En el ámbito social recuerda también Lala -y los otros asienten- que «venían también unos charlatanes, con un camión o furgoneta, a vender lotes al pueblo. Una vez se llevó mi madre un lote de una tela que era un ‘fin de siglo’. Nos hicieron unas batas, que íbamos más tiesas…parecían sacos, pero íbamos contentas. Después venían también muchos teatros ambulantes«.

Les preguntamos por sus motes.  A Félix le llaman ‘El Perra‘ y los jóvenes no saben por qué. Nos cuenta que su abuelo era artesano, hojalatero. «Y mi bisabuela Concha era trashumante, ponía puestos de feria y eso.
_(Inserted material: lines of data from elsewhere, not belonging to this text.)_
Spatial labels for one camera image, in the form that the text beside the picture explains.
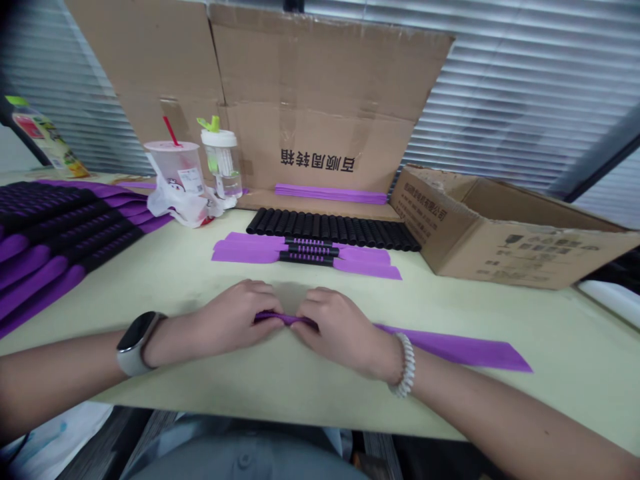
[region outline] white blinds
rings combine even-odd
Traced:
[[[104,70],[62,0],[22,2],[5,32],[6,94],[50,117],[91,171],[152,174]]]
[[[640,105],[638,0],[307,0],[305,11],[455,34],[403,162],[562,195]]]
[[[630,229],[640,229],[640,151],[628,156],[573,202]]]

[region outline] desk
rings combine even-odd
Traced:
[[[420,254],[410,252],[391,252],[404,281],[292,263],[211,262],[216,241],[243,231],[252,217],[231,211],[200,229],[172,222],[146,235],[2,339],[0,355],[124,328],[146,310],[192,311],[244,278],[274,284],[289,314],[308,288],[322,285],[350,296],[372,321],[510,342],[535,373],[487,369],[488,375],[640,455],[640,333],[578,291],[437,277]],[[319,358],[287,330],[252,349],[130,379],[95,400],[463,438],[414,399],[396,399],[386,385]]]

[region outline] forearm
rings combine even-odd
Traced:
[[[413,395],[502,470],[528,479],[638,479],[638,459],[542,402],[416,350]]]
[[[0,357],[0,445],[126,380],[116,359],[124,331]]]

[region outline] smartwatch
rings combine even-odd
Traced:
[[[142,349],[159,320],[167,318],[160,312],[146,312],[133,321],[116,347],[118,364],[124,373],[136,377],[148,373],[150,368],[142,360]]]

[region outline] red straw
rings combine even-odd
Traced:
[[[175,139],[175,135],[173,133],[173,129],[171,128],[171,124],[169,123],[169,119],[166,117],[162,117],[165,123],[167,124],[167,129],[169,130],[169,134],[171,135],[171,139],[173,140],[173,144],[176,147],[180,147],[181,145],[178,143],[178,140]]]

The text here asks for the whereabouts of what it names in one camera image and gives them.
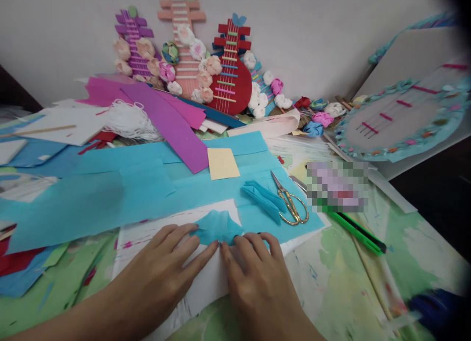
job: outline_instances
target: gold scissors
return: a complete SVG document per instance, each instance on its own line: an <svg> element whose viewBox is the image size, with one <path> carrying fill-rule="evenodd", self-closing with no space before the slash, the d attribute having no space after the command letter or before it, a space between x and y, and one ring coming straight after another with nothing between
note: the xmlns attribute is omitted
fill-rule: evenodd
<svg viewBox="0 0 471 341"><path fill-rule="evenodd" d="M283 215L280 213L280 216L281 218L286 222L288 223L289 225L292 225L292 226L297 226L299 223L306 223L308 220L309 220L309 212L308 212L308 208L306 207L306 205L304 204L304 202L298 198L297 196L294 196L292 194L290 194L281 184L280 182L278 181L278 179L276 178L275 174L273 173L273 171L271 171L271 175L273 176L273 179L275 180L275 184L276 186L278 187L278 196L281 197L284 201L285 201L285 204L286 206L288 207L288 210L289 212L291 212L291 214L293 215L294 219L296 220L296 222L289 222L286 218L283 217ZM296 199L298 199L304 206L304 209L306 210L306 218L305 219L301 219L301 216L299 215L298 213L298 210L296 209L296 206L294 205L294 202L293 200L291 199L291 197L294 197Z"/></svg>

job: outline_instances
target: red paper
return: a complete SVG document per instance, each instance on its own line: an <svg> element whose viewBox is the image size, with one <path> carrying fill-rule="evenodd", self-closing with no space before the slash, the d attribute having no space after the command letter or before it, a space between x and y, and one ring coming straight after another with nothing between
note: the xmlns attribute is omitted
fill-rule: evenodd
<svg viewBox="0 0 471 341"><path fill-rule="evenodd" d="M31 260L44 250L44 248L39 248L5 255L8 250L9 243L10 237L0 241L0 276L9 275L26 269L31 263Z"/></svg>

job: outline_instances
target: purple paper
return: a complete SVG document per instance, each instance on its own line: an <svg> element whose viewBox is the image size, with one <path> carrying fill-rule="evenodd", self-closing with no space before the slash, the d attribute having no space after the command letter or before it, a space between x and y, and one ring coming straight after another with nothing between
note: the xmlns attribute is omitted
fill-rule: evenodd
<svg viewBox="0 0 471 341"><path fill-rule="evenodd" d="M182 115L158 96L157 91L145 83L122 85L121 90L134 102L144 105L152 124L193 174L209 167L207 146L195 135Z"/></svg>

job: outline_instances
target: paper guitar craft
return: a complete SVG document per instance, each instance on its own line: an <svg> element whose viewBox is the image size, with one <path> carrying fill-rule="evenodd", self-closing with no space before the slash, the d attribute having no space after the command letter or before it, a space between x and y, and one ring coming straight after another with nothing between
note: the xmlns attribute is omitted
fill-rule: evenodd
<svg viewBox="0 0 471 341"><path fill-rule="evenodd" d="M214 44L224 48L221 57L222 72L212 77L211 89L214 93L208 106L216 110L236 115L249 104L252 94L252 76L244 63L237 57L239 49L250 49L251 42L241 39L250 35L250 27L244 27L245 16L233 14L226 25L219 25L218 32L225 37L216 37Z"/></svg>

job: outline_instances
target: white yarn bundle
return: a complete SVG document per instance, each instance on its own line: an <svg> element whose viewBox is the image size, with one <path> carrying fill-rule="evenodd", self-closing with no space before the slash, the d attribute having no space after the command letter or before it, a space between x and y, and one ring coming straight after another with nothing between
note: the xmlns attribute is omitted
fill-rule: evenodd
<svg viewBox="0 0 471 341"><path fill-rule="evenodd" d="M152 125L141 103L129 104L115 100L109 110L108 121L103 131L111 131L125 138L154 142L163 141L163 136Z"/></svg>
Y al igual que hoy con las tiendas a veinte duros, entonces pregonaba ‘a perra chica’. De modo que quedó para la familia ‘los perra chica’. Yo tengo cuatro o cinco hermanos y al único que le dicen ‘el perra’ es a mi. Pero a mí me da igual, a mi me encanta«.

Lo de Joaquín es más simple, le llaman el ‘Susano’ por su madre, que se llamaba Susana. Lala no tiene mote familiar. A su padre le llamaron el Jerezano, porque hizo en Jerez el Servicio, pero no se le quedó a la familia. Lala es una mujer muy admirada y respetada en Zufre, al igual de Félix y Joaquín. Estos suelen frecuentar, comentándonos que ayer -relativo al día de la entrevista- habían comido juntos en el campo. Los dos disfrutan con sus huertos y a nosotros se nos queda pendiente una visita con ellos, para seguir escuchando, para seguir aprendiendo de la vida, en Zufre.